Naomi Schaefer Riley and James Piereson write for National Affairs about the impact of recent changes in union membership.

The success of unionization efforts at the SPLC has inspired workers at other non-profit organizations — especially left-leaning ones — to consider union campaigns of their own. Employees at several high-profile non-profits, including the American Civil Liberties Union, the Brookings Institution, and the Urban Institute, have unionized. Employees at the National Women’s Law Center unionized in 2020, while those working for the Guttmacher Institute voted to do so in 2022. Other organizations with large staffs spread out in offices around the country, such as Planned Parenthood, are also dealing with unionization campaigns. …

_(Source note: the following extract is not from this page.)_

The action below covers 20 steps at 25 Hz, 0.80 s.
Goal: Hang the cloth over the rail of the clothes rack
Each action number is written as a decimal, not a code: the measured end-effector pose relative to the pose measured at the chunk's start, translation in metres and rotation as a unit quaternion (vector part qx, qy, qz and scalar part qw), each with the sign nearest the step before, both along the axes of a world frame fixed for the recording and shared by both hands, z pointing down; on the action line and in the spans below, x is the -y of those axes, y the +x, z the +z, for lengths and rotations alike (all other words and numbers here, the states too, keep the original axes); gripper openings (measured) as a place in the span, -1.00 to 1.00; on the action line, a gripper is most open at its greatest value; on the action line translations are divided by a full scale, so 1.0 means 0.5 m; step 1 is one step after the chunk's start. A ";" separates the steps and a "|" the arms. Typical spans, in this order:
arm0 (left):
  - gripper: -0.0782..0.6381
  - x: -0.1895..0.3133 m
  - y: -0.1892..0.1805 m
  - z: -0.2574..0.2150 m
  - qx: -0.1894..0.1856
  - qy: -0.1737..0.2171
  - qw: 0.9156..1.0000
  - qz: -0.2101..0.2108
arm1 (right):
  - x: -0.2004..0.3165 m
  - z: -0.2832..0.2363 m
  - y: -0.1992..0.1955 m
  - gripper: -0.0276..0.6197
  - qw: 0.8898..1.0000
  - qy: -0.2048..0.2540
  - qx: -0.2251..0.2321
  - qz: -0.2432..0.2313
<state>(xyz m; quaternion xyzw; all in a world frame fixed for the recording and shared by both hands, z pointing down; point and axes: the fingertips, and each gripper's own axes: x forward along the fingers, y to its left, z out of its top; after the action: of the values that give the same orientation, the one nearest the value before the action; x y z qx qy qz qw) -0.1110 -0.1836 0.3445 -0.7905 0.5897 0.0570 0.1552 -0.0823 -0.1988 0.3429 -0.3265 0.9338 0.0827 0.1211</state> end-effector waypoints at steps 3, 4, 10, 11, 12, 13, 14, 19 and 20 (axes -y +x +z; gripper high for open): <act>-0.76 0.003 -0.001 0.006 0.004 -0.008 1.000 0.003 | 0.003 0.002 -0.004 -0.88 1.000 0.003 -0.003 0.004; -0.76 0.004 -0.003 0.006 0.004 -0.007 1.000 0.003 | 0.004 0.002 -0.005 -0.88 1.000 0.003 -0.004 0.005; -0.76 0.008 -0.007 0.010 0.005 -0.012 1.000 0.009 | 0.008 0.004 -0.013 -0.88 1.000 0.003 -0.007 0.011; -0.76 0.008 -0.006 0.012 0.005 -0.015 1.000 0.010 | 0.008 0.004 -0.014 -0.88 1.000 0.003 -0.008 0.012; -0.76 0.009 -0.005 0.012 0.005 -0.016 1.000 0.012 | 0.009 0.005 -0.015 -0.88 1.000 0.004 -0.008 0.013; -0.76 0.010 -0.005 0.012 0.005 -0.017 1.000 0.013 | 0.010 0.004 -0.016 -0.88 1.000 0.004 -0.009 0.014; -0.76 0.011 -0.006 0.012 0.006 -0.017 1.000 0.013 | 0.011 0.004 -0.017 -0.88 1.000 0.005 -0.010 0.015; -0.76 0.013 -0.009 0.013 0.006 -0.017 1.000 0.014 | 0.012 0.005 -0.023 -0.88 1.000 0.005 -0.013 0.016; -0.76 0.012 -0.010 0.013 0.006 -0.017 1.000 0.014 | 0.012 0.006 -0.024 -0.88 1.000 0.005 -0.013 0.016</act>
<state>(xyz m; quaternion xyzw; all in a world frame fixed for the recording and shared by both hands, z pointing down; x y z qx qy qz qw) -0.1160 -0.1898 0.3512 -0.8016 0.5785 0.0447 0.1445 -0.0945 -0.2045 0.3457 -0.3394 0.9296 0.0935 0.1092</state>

… Employees seeking to form unions face significant hurdles in the current economic climate. Union campaigns are more successful during economic downturns, when workers are worried about compensation, job security, and better working conditions. In tight labor markets like the one we are experiencing now, workers have greater freedom to negotiate their own terms of employment as individuals rather than as members of unions. This is especially true among the highly educated professionals who work for non-profit organizations. As the CEO of one public-interest law firm observed, “it makes me laugh that these litigators who work for the Southern Poverty Law Center need a union to negotiate their contracts.” …

… While there have been some recent high-profile unionization campaigns at Amazon and Starbucks franchises, unions are struggling to find more members. Now that earlier waves of unionization in factories and the public sector have run their course, union leaders are looking to the non-profit sector as an area ripe for expansion.

One way they’ve tried pursuing this strategy is by asking state and local governments to exert pressure on the non-profits they work with. In Chicago, for instance, the recently passed Human Service Workforce Advancement ordinance requires that human-service organizations, as a condition of working with the city, have in place a “labor peace agreement.” Such agreements prohibit employers from opposing or disrupting unionization efforts among their employees.